EXERCISE DIRECTIONS: Say how many lines of the data below have the word "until" in them. Add nothing else.

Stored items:
######

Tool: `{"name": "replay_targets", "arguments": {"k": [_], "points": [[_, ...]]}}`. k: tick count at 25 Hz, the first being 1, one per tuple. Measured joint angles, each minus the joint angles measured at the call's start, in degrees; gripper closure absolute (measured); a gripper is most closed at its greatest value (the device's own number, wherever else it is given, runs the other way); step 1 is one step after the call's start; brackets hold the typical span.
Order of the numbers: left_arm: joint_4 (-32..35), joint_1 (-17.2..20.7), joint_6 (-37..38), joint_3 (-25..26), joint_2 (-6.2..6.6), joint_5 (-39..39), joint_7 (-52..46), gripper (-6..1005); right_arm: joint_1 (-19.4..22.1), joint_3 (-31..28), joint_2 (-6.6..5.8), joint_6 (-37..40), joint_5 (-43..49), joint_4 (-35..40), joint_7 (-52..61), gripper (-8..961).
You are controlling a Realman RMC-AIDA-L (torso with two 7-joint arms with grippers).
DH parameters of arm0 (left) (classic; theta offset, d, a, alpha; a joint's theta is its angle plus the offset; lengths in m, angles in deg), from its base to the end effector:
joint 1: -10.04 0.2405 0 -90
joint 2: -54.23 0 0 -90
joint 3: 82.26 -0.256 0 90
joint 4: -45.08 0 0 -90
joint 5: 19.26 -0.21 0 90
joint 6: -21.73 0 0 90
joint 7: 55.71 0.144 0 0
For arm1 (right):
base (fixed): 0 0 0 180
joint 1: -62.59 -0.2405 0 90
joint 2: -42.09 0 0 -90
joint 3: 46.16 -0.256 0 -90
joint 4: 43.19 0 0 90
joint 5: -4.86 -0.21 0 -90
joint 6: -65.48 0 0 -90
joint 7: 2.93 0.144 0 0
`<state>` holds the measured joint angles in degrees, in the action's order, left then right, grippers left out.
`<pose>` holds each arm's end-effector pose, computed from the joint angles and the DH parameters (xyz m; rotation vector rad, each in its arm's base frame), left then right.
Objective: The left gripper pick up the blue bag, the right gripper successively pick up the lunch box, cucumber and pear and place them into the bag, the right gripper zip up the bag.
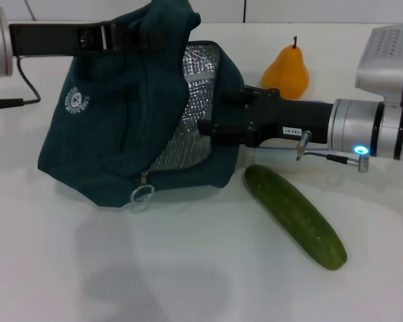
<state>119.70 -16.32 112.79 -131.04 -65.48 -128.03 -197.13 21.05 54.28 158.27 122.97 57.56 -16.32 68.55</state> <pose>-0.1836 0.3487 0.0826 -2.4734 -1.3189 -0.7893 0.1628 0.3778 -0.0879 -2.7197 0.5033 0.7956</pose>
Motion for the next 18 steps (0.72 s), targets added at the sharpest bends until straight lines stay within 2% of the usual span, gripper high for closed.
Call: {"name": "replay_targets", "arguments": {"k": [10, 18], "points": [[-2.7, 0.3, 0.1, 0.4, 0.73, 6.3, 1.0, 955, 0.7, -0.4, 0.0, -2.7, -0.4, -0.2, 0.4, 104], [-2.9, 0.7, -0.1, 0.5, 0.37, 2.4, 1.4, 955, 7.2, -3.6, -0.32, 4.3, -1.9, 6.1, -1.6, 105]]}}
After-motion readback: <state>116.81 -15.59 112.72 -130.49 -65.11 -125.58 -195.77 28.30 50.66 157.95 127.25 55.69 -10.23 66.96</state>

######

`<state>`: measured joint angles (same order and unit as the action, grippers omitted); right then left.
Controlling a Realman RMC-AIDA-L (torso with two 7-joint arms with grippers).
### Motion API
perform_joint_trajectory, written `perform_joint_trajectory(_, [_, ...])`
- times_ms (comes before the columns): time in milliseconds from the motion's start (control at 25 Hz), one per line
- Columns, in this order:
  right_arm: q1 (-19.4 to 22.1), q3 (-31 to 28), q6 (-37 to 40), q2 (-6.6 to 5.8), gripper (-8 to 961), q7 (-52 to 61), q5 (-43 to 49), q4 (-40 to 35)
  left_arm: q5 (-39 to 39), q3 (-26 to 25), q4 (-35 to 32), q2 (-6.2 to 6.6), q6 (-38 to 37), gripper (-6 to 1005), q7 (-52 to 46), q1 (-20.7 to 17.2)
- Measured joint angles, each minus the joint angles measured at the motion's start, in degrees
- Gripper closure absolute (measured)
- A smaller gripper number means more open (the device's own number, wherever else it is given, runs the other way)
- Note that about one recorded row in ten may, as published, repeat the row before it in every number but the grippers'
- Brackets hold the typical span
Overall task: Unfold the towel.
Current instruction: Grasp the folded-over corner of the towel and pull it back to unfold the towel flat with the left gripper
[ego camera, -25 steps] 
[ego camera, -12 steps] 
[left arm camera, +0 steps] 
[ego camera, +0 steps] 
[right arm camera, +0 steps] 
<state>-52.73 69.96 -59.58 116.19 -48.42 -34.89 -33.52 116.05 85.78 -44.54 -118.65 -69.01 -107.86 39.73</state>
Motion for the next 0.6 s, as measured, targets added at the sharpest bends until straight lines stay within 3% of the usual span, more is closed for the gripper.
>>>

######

EXERCISE SOLUTION: 2